> **Directions**
For the entries below, the result should be an exact transcription of the lines from the one with "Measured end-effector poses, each" up to and including the one with "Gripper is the", and only those.

> **Dataset entries**
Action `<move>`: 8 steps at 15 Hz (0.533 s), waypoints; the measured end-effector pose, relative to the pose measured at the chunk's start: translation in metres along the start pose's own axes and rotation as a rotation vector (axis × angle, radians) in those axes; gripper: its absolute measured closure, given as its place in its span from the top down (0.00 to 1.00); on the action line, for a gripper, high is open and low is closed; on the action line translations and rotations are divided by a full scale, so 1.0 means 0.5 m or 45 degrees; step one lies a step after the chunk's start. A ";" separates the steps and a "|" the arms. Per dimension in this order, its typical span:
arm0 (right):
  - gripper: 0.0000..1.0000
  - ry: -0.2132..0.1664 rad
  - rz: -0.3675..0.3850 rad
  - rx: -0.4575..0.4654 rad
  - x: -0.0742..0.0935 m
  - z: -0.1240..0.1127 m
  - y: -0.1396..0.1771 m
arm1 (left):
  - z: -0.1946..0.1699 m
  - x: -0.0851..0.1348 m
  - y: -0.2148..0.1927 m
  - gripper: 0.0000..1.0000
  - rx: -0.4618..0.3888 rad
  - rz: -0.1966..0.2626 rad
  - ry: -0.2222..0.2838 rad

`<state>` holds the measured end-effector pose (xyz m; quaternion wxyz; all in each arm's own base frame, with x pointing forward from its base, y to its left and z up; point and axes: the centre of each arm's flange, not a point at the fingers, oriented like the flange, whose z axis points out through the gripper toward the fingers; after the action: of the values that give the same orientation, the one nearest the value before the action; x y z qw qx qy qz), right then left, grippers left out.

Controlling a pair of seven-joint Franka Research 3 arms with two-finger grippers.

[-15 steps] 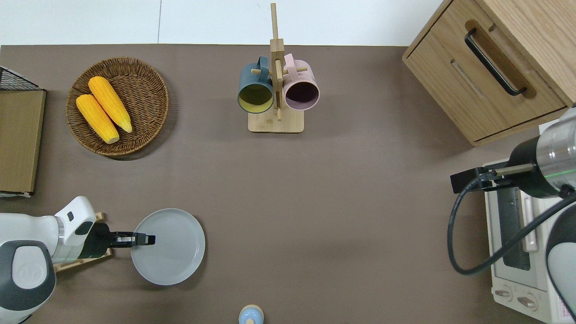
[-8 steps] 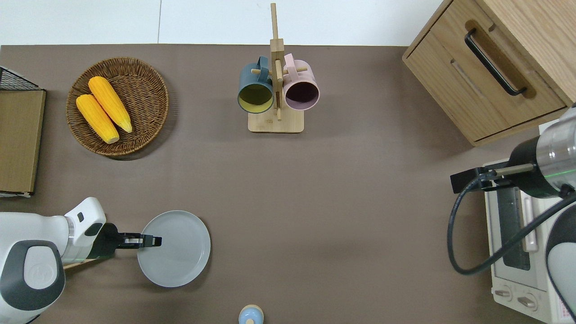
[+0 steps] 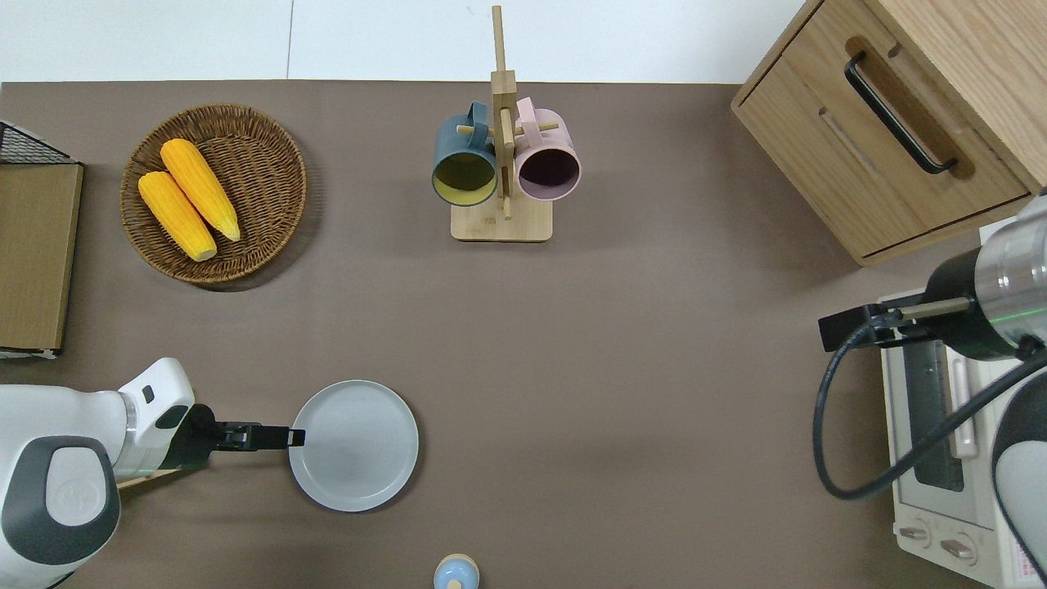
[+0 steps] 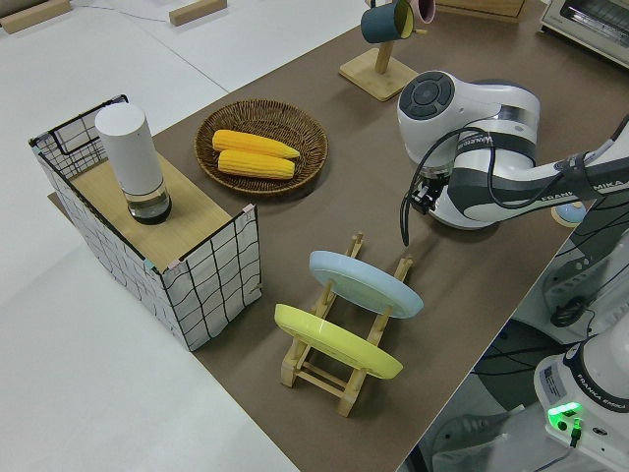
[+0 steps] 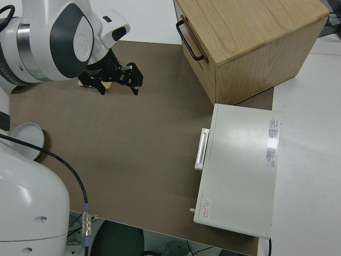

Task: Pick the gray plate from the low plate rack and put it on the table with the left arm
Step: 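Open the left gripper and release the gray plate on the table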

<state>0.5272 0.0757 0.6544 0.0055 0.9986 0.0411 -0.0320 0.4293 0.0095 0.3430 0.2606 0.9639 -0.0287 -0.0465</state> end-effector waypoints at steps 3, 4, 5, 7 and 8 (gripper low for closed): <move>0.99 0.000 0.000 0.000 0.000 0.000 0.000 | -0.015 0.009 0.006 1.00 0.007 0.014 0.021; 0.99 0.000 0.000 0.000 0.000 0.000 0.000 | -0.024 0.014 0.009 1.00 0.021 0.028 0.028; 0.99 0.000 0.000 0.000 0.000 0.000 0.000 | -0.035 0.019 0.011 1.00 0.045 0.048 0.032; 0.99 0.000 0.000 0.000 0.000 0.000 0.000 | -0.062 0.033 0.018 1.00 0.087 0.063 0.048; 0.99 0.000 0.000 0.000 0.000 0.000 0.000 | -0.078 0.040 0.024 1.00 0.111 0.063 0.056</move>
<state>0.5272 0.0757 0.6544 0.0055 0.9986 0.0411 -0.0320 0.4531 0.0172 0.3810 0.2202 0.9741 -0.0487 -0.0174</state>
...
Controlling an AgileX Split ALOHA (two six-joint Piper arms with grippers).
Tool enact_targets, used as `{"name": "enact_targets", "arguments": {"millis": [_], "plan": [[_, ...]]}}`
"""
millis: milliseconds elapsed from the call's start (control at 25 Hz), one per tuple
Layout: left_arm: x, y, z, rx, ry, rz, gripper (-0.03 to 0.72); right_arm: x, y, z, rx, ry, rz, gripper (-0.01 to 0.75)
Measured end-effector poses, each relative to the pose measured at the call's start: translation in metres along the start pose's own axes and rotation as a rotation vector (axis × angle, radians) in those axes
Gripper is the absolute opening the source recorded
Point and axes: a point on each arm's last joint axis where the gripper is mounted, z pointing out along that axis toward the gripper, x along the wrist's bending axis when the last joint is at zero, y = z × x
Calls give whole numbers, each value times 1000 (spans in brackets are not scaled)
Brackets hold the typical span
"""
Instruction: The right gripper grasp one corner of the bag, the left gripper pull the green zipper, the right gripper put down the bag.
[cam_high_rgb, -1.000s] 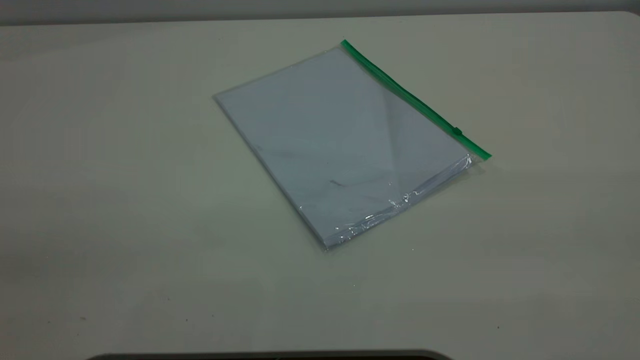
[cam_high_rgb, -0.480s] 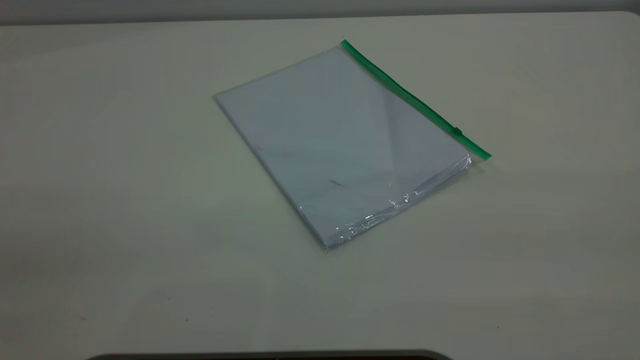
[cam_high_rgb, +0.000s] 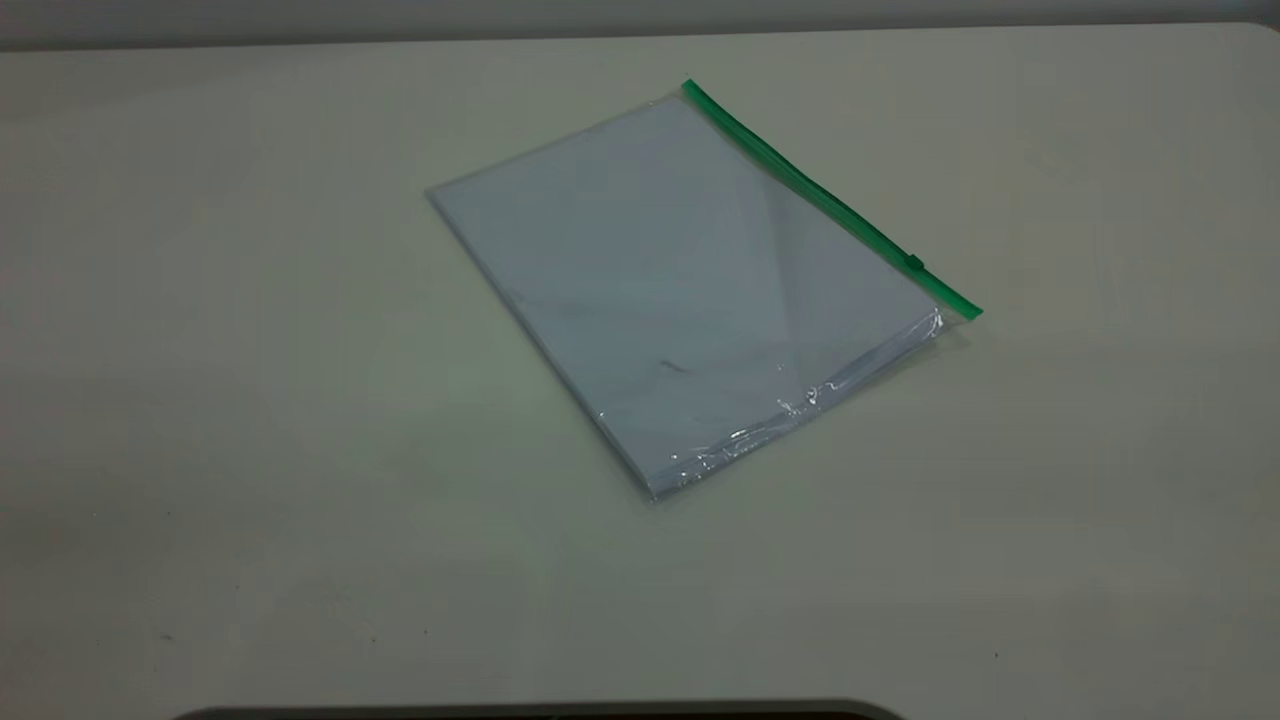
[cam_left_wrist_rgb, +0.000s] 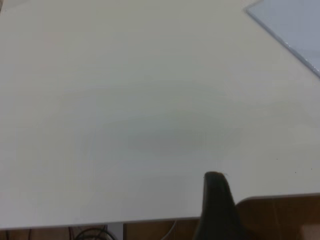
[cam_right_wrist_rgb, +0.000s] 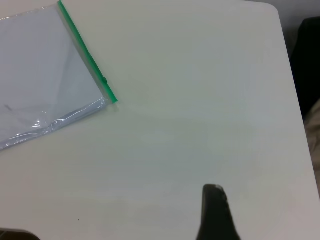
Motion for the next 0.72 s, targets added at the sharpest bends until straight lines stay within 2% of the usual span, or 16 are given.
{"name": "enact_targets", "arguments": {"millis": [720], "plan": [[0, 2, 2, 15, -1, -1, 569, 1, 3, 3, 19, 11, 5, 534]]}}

> **Answer below**
Measured end-effector poses, each relative to the pose measured at the call's start: translation in metres along the start pose's own axes and rotation as a rotation vector (axis × angle, radians) in those axes
Gripper is the absolute opening the source recorded

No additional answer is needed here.